Xylopia staudtii
- Conservation status: Least Concern (IUCN 3.1)

Scientific classification
- Kingdom: Plantae
- Clade: Embryophytes
- Clade: Tracheophytes
- Clade: Spermatophytes
- Clade: Angiosperms
- Clade: Magnoliids
- Order: Magnoliales
- Family: Annonaceae
- Genus: Xylopia
- Species: X. staudtii
- Binomial name: Xylopia staudtii Engl. & Diels
- Synonyms: Xylopicrum staudtii (Engl. & Diels) Kuntze Xylopia mayombensis De Wild.

= Xylopia staudtii =

- Genus: Xylopia
- Species: staudtii
- Authority: Engl. & Diels
- Conservation status: LC
- Synonyms: Xylopicrum staudtii (Engl. & Diels) Kuntze, Xylopia mayombensis De Wild.

Species of plant

Xylopia staudtii Engl & Diels is a tall tree within the Annonaceae family, it can grow up to 50 m tall, the tallest height of the African Xylopia trees. It occurs in forest and freshwater swamps in West Africa.

== Description ==
The species has a straight and slender trunk with branching stilts roots and sometimes stilted peg-roots or pneumatophores, These pneumatophores can be up to 2 m in height, but much thinner than cypress knees, so that they need prop roots to hold them upright.

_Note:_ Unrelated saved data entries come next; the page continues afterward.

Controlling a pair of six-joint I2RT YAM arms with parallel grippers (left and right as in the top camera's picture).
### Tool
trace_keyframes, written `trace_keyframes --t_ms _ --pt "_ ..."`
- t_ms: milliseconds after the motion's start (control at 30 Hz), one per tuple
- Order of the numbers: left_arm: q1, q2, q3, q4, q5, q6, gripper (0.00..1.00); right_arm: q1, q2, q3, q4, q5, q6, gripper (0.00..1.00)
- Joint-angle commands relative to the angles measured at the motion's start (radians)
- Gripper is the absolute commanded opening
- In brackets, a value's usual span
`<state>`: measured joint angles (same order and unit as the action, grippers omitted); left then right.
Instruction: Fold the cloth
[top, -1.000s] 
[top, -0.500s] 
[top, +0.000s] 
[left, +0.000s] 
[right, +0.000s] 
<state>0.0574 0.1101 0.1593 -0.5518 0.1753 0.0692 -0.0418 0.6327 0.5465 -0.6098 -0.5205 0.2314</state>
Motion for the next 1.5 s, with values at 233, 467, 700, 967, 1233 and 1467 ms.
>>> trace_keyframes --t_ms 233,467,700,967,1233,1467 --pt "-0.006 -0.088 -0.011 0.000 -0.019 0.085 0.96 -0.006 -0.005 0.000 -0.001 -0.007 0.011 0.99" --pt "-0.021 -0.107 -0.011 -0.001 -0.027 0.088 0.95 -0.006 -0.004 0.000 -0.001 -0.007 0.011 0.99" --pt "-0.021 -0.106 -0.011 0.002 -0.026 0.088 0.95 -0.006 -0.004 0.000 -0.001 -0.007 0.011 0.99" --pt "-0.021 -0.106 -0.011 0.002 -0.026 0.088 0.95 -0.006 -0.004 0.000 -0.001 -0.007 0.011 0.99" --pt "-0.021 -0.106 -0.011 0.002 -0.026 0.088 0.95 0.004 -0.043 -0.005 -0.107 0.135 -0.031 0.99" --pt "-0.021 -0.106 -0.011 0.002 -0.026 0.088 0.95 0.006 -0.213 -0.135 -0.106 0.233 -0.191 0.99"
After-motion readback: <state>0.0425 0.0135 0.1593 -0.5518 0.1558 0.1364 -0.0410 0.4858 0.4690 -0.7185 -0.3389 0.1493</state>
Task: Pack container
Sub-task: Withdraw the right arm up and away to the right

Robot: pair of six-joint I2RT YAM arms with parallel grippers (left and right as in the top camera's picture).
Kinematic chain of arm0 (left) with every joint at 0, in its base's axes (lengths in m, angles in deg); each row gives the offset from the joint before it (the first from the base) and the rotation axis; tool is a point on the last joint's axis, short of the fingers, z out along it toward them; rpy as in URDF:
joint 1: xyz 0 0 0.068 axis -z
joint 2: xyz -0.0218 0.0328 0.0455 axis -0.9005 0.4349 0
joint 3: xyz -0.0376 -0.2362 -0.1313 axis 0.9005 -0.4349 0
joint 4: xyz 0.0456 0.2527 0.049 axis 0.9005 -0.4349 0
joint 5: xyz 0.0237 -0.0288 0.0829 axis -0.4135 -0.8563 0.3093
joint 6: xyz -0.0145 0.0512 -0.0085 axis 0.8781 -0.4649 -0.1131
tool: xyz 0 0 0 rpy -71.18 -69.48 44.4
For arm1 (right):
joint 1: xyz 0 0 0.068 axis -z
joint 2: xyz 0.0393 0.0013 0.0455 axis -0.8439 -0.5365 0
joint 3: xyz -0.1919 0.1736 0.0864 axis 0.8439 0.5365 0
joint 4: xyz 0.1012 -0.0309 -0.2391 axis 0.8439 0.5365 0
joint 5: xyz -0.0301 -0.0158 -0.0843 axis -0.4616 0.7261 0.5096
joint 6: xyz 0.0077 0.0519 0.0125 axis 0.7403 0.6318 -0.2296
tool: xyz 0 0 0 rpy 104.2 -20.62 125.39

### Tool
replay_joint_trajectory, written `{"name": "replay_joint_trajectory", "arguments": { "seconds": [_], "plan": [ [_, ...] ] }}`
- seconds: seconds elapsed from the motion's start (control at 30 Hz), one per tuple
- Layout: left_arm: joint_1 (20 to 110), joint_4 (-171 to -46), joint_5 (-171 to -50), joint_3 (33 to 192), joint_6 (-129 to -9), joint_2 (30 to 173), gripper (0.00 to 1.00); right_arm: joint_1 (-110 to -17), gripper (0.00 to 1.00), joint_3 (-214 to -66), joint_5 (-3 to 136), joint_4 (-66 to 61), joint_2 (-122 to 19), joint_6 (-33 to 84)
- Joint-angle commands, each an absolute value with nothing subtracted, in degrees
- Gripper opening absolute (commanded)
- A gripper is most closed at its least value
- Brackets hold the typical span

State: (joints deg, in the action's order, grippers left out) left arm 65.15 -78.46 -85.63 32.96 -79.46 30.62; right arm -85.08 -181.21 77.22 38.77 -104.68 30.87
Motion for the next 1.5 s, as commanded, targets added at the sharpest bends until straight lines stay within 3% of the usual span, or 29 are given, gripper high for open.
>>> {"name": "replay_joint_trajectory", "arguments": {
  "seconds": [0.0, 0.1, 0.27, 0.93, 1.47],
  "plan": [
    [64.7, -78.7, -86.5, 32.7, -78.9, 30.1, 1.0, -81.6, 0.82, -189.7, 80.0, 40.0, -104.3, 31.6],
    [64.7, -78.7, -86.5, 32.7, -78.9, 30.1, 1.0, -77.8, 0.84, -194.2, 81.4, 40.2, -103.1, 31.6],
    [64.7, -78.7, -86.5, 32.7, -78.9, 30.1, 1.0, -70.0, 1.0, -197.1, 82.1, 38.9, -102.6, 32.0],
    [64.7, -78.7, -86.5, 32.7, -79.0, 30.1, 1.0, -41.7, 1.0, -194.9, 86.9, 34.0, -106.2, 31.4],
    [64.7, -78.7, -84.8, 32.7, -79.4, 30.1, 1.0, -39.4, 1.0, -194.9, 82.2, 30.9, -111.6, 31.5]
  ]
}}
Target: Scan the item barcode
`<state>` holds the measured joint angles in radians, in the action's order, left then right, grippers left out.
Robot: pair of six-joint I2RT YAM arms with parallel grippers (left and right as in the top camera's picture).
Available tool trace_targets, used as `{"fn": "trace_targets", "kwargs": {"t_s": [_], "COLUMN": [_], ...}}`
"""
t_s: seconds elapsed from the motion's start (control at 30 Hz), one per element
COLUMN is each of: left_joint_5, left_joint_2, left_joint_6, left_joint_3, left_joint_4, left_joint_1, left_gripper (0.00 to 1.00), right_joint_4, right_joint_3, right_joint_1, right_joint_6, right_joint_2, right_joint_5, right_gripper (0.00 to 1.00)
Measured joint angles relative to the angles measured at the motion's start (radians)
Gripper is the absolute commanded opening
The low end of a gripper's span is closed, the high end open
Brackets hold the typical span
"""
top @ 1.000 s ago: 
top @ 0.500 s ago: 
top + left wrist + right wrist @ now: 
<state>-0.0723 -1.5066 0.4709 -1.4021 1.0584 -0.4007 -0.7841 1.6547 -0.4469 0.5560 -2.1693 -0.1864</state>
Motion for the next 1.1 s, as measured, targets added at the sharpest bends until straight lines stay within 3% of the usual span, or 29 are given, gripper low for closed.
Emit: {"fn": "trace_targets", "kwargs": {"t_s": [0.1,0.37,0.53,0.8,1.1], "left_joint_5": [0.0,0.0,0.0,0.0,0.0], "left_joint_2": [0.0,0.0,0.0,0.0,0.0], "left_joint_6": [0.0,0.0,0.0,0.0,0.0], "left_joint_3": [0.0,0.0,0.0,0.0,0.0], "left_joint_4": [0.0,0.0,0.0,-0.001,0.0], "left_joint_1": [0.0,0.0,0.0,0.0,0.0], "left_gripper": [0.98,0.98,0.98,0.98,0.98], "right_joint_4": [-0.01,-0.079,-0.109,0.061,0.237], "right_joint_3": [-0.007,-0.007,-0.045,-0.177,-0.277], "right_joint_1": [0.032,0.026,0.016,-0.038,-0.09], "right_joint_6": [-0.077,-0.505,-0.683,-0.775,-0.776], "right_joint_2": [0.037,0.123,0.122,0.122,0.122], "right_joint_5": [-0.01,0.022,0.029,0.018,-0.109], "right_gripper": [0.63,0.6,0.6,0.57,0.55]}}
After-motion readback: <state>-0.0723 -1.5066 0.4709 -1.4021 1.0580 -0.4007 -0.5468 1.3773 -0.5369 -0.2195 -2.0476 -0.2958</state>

Its diameter as measured by the d.b.h. can be up to 80 cm. The leaves are somewhat leathery and discolourous, paler abaxially, measures between 5.1-11.8 cm long and 2.0-5.6 cm wide. The leaf-blades are oblanceolate to obovate and sometimes elliptical outlined, blunt to acuminate apex, cuneate at the base, and decurrent on petiole. The fruit, up to 5 borne on a pedicel, have a green exterior and scarlet interior, are oblong shaped, thick walled and sparsely pubescent to glabrate.

== Distribution ==
It grows in West and Central Africa, from Guinea to Uganda, in high forest or swampy forest zones. It is widely spread in the Takamanda Reserve in Cameroon.

== Uses ==
Locals use stem bark extracts to treat dysentery in Cameroon and cold in Côte d'Ivoire.